Earlier this year, the Clinton administration banned U.S. trade with and investment in Afghanistan because the Taliban refused to deliver bin Laden for prosecution. In mid-October, the U.N. Security Council gave the regime a month to produce him and said it would face similar sanctions imposed by the United Nations unless it complied.

In late October, a Taliban representative traveled to Washington to discuss the case with the State Department's assistant secretary of South Asian affairs. But the regime ultimately did not expel bin Laden, and last month the United Nations banned international flights to Afghanistan and froze its overseas assets.

The State Department issued its last global caution when the U.N. sanctions took effect.

The new warning says that attacks could occur any time from now through New Year's and the first week in January, when the month-long Muslim holy days of Ramadan end.

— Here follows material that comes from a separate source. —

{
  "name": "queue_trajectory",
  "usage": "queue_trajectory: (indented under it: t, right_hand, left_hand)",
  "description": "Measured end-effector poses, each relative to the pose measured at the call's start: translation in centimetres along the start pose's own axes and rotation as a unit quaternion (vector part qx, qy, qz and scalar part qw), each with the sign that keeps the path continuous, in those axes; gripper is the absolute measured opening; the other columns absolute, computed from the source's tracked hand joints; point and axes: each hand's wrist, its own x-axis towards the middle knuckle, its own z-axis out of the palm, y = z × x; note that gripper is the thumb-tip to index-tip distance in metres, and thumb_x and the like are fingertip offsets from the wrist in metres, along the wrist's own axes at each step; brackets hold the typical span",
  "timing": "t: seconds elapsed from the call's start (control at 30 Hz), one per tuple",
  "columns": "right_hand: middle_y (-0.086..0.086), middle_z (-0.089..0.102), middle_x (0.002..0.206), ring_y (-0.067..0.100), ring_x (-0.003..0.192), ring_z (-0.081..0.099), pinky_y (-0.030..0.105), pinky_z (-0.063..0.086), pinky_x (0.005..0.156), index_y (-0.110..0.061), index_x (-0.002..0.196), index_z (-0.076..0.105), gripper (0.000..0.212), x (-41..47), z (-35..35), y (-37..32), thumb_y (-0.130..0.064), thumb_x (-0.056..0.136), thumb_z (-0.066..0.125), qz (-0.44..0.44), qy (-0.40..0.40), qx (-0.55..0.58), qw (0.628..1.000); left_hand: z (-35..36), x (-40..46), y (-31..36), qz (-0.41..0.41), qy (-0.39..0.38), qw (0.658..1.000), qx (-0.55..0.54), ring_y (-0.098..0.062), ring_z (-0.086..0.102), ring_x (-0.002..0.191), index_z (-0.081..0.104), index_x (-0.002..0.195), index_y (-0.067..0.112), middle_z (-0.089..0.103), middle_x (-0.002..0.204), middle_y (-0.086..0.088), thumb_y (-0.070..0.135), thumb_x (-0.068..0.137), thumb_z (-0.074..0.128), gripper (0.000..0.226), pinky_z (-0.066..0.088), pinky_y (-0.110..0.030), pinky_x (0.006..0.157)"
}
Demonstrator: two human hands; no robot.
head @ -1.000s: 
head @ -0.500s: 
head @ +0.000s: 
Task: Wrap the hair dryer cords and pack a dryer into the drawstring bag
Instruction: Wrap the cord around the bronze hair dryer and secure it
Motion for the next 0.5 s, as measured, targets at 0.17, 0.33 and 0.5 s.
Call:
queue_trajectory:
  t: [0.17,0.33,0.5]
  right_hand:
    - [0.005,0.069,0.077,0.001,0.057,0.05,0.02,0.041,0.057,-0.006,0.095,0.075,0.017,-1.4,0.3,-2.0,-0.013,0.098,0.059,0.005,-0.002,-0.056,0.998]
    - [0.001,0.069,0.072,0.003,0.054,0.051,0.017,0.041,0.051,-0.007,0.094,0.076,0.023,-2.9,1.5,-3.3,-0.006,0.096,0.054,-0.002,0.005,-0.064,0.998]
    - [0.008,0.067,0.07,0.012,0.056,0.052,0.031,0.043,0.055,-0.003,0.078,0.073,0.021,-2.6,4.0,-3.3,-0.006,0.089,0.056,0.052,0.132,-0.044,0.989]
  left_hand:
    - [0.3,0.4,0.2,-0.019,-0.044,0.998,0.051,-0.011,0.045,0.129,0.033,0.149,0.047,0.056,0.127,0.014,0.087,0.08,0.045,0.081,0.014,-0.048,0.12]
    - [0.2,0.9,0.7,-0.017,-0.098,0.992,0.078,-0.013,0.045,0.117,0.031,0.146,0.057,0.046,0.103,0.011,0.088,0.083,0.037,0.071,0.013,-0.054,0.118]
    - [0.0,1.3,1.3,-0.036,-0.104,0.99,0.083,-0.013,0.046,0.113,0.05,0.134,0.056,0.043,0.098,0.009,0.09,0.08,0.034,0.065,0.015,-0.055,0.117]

The warning urges Americans abroad to "avoid large crowds and gatherings, keep a low profile, and vary routes and times of all required travel."

The caution also urges U.S. citizens abroad to stay in touch with U.S. embassies and consulates for further information.

Although federal officials said they have no evidence that Americans are at risk domestically, the advisory did not make entirely clear that the threat exists only on foreign soil.

D.C. Police Chief Charles Ramsey said yesterday that, with large celebrations planned for the Mall throughout the New Year's weekend, "it is no surprise to anyone that Washington could potentially be viewed as a target." However, Ramsey said, "Quite frankly, I think our biggest problem is going to be traffic control and crowd control because we're looking for a lot of people to come out."

Staff writer Sari Horwitz contributed to this report.